The dominant wine region for the state is the Columbia Valley AVA, which occupies over 11 million acres (4.4 million hectares), including about 15,000 acres (6,000 hectares) under vine. The Columbia Valley includes the eponymous river valley, the Walla Walla River Valley, and the Yakima River Valley. The most famous of the smaller AVAs are also found here. It begins in the hills, northwest of Spokane and crosses the Oregon border in the south. It ranges from the Columbia River Gorge in the west to the Idaho border in the east.

The vineyards are based on volcanic activity, the Missoula floods, and windblown silt.
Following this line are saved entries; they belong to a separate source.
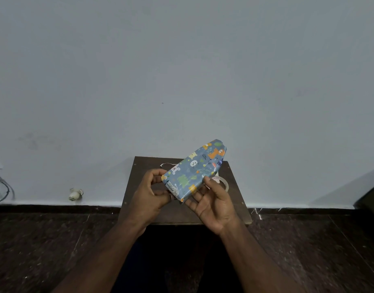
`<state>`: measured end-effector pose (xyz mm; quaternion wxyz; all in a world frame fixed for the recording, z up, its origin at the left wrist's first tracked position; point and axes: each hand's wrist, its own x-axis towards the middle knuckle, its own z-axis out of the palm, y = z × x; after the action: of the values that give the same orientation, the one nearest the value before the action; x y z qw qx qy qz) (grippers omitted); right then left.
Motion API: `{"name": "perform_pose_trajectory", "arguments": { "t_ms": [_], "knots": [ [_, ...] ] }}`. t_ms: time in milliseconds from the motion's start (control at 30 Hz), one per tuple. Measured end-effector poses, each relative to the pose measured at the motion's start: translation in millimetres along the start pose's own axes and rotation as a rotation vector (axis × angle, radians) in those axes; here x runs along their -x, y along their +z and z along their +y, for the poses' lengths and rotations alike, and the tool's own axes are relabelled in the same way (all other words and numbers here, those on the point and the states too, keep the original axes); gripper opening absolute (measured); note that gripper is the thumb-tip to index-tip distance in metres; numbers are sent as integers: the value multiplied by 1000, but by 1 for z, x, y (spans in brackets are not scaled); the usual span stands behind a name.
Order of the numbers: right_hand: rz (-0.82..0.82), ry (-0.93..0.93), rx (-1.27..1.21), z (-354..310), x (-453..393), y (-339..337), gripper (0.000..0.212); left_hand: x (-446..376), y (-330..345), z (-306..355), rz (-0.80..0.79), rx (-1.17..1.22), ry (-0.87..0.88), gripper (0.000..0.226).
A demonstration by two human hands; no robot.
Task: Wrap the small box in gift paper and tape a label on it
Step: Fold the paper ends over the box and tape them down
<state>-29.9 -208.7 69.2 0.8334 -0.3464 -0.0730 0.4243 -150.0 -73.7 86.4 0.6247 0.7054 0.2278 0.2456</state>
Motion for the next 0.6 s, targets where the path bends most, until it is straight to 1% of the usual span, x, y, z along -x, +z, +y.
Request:
{"name": "perform_pose_trajectory", "arguments": {
  "t_ms": [67, 100, 133, 233, 333, 400, 433, 500, 533, 600],
  "knots": [
    [-7, -21, 57, 0, 0, 2, 79, 0, 0, -1, -16, 7, -5, 56],
    [-11, -29, 84, 0, -1, 2, 80, 0, 0, -2, -20, 9, -12, 57],
    [-15, -38, 102, 0, -1, 3, 77, 0, 0, -2, -19, 6, -19, 58],
    [-11, -54, 127, 0, 0, 3, 55, -3, -2, -3, -10, -3, -57, 60],
    [-7, -54, 136, -1, 0, 2, 53, -6, -4, -8, -32, 7, -92, 57],
    [-1, -90, 197, -1, 1, 4, 51, -8, -4, -9, -22, 7, -105, 53],
    [20, -131, 267, -1, 1, 6, 49, -10, -5, -9, -11, 4, -109, 53],
    [74, -252, 484, -1, 2, 10, 48, -11, -6, -6, -21, 24, -104, 54],
    [89, -320, 618, 0, 2, 11, 50, -10, -7, -3, -54, 49, -90, 58],
    [99, -404, 854, 5, 0, 11, 55, -7, -5, -1, -173, 113, -57, 73]
  ]
}}
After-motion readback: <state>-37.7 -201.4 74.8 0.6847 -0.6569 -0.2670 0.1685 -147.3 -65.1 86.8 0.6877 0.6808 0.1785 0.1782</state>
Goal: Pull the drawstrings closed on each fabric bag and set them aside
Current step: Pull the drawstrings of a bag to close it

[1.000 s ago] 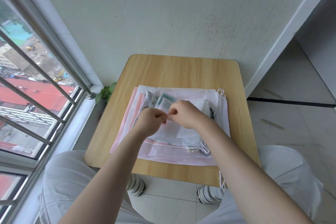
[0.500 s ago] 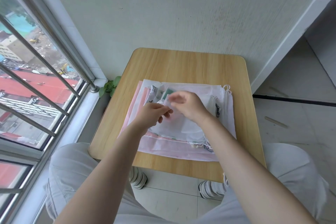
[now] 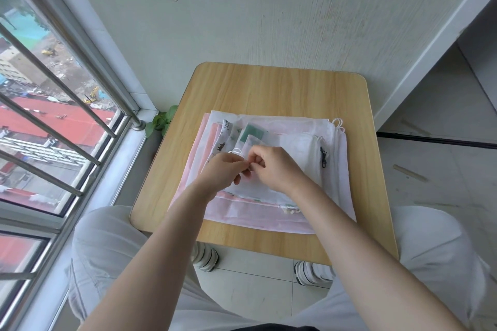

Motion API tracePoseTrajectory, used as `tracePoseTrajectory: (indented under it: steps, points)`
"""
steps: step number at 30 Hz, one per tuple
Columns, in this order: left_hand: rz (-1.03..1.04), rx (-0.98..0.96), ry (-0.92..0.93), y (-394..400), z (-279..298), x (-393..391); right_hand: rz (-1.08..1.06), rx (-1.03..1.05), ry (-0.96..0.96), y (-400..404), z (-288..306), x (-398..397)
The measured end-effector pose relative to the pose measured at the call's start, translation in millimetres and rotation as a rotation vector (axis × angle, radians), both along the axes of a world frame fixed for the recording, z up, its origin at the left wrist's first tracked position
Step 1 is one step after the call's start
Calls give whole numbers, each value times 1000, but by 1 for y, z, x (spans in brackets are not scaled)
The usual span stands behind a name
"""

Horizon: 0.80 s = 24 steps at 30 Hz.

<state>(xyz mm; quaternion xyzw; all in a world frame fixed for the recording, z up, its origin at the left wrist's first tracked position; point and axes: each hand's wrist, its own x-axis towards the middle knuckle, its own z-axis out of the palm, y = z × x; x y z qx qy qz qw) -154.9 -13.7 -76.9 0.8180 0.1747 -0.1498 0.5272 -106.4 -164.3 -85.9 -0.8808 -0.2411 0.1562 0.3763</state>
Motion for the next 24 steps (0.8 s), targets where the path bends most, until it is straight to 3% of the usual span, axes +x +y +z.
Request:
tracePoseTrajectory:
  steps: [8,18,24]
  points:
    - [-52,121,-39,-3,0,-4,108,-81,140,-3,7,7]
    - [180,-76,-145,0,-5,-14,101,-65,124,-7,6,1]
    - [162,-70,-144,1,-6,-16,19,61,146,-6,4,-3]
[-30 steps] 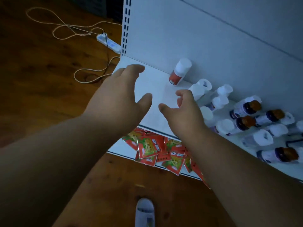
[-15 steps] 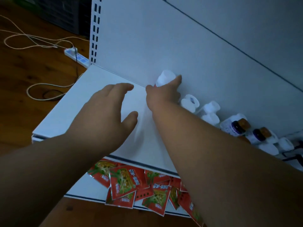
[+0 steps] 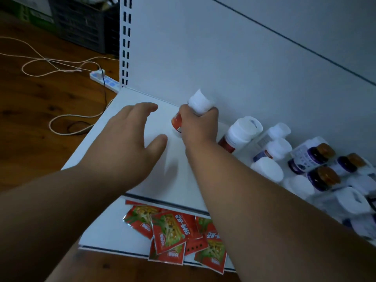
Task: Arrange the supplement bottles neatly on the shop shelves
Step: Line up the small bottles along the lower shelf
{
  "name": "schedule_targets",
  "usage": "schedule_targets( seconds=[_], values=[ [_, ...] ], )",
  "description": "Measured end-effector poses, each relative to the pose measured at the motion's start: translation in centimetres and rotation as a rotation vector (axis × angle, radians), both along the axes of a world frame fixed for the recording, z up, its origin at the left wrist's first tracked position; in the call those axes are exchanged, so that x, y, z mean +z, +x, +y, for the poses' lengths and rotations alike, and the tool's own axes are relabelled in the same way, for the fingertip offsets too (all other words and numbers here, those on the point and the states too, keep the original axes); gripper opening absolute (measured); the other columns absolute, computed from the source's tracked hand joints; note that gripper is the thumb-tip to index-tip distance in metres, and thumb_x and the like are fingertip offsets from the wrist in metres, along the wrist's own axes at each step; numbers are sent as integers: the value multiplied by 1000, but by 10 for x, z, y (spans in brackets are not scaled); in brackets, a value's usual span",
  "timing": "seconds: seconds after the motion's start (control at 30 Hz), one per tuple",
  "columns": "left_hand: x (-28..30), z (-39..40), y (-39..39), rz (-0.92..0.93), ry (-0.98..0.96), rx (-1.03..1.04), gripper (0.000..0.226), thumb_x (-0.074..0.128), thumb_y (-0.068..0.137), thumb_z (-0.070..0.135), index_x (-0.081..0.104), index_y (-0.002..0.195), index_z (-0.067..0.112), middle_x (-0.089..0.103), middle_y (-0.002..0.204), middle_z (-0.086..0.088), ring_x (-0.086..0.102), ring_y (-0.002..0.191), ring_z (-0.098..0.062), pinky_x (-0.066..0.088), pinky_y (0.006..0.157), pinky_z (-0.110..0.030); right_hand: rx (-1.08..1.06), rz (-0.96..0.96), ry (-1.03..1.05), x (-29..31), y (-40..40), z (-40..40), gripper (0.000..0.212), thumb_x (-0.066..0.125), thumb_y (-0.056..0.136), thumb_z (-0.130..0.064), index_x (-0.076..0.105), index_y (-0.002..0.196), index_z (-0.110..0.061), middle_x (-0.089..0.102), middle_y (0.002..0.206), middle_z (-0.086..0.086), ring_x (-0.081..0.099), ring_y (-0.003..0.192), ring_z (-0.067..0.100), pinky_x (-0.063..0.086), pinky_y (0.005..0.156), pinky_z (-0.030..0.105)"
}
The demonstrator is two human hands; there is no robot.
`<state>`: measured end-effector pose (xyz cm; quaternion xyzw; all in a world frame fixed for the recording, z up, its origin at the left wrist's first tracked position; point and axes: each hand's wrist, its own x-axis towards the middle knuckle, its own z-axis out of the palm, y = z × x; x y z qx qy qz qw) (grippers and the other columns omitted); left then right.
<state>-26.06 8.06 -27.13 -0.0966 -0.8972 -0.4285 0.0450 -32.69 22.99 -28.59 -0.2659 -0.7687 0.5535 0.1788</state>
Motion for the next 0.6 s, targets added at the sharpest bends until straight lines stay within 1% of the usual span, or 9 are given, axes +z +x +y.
schedule_targets(
  seconds=[0.07, 0.1, 0.17, 0.27, 0.37, 0.4, 0.47, 0.53, 0.6],
  values=[
    [4, -1, 6, -45, 64, 0, 56, 51, 93, 47, 33, 146, 35, 38, 151, 6, 43, 128, -12, 44, 101, -40, 75, 2, -102, 12, 15, -11, 47, 67, 83, -27, 46, 125, -21, 62, 101, -5, 63, 88, 6, 57, 81, 30],
    [8, -4, 12, -78, 99, 9, 55, 45, 94, 52, 33, 145, 37, 37, 151, 6, 43, 126, -11, 43, 99, -39, 133, -14, -185, 22, 22, -19, 51, 66, 82, -30, 46, 127, -22, 62, 107, -1, 63, 95, 16, 56, 85, 38],
    [17, -13, 28, -143, 148, 38, 64, 32, 87, 63, 32, 145, 38, 36, 151, 7, 42, 129, -14, 42, 98, -40, 253, -78, -396, 37, 37, -36, 57, 64, 73, -36, 50, 126, -21, 64, 110, 7, 65, 99, 27, 56, 89, 47],
    [39, -35, 76, -229, 188, 65, 72, 26, 80, 68, 32, 145, 38, 37, 148, 7, 41, 131, -17, 43, 101, -44, 339, -216, -799, 58, 89, -55, 67, 65, 68, -40, 53, 130, -17, 65, 110, 14, 66, 98, 30, 55, 87, 47],
    [76, -61, 130, -299, 201, 73, 74, 25, 80, 69, 34, 146, 36, 38, 148, 9, 39, 129, -8, 40, 97, -35, 333, -258, -1077, 77, 154, -64, 65, 70, 80, -49, 54, 132, -16, 65, 99, 15, 68, 84, 27, 55, 79, 45],
    [93, -67, 143, -312, 193, 71, 73, 25, 80, 69, 34, 145, 36, 38, 148, 9, 38, 127, -5, 37, 95, -32, 317, -273, -1128, 91, 174, -69, 63, 70, 81, -55, 56, 129, -17, 66, 96, 14, 68, 81, 26, 55, 80, 45],
    [135, -74, 161, -327, 183, 64, 71, 25, 81, 67, 34, 145, 35, 38, 149, 8, 39, 125, -4, 34, 92, -28, 282, -294, -1134, 129, 206, -75, 69, 71, 76, -65, 57, 126, -19, 66, 100, 13, 68, 83, 26, 55, 82, 45],
    [178, -76, 175, -308, 182, 43, 70, 25, 84, 66, 35, 145, 33, 39, 147, 8, 40, 127, -6, 34, 91, -26, 263, -289, -1081, 174, 233, -79, 73, 72, 73, -66, 58, 125, -17, 65, 103, 14, 68, 84, 27, 56, 79, 44],
    [222, -82, 201, -307, 172, -2, 66, 26, 91, 68, 36, 145, 31, 41, 145, 9, 40, 130, -7, 38, 99, -28, 251, -265, -1050, 223, 270, -88, 70, 70, 76, -63, 58, 123, -13, 64, 101, 14, 67, 83, 27, 57, 81, 46]
  ],
)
The bedrock of most of the Columbia Valley is basalt formed during volcanic activity that shaped the Pacific Coast. Then in the last ice age, the glacial lake, known to scientists as Lake Missoula, released several cataclysmic floods that shaped the land and deposited materials from far outside of the valley. The floods dropped large cobbles, gravel beds and silt. After the floods, wind then deposited fine grained loess on the hillsides. All these soils are nutrient poor and excellent for high-quality wine grape production.

The most famous sub-regions of the Columbia Valley are all in the southern half of the appellation. The oldest is Yakima Valley, the warmest is Red Mountain, and Walla Walla receives the most rain. More than one-third of the state’s wine grapes are grown in Yakima Valley and its sub-AVA.

The state produces sixty-two percent red grapes and thirty-eight percent white grapes. The reds are powerful and fresh with Cabernet Sauvignon shining brightly and Merlot being a perennial star. Syrah is noteworthy and on the rise, along with a wonderful mix of alternative European grapes. Riesling has deep roots here and ranges from simple to dry, powerful, and serious. Chardonnay is the most planted white and offers an experience between European and California styles. You will find a mix of other grapes to explore like Gewürztraminer, Viognier, Semillon, Chenin Blanc, and more.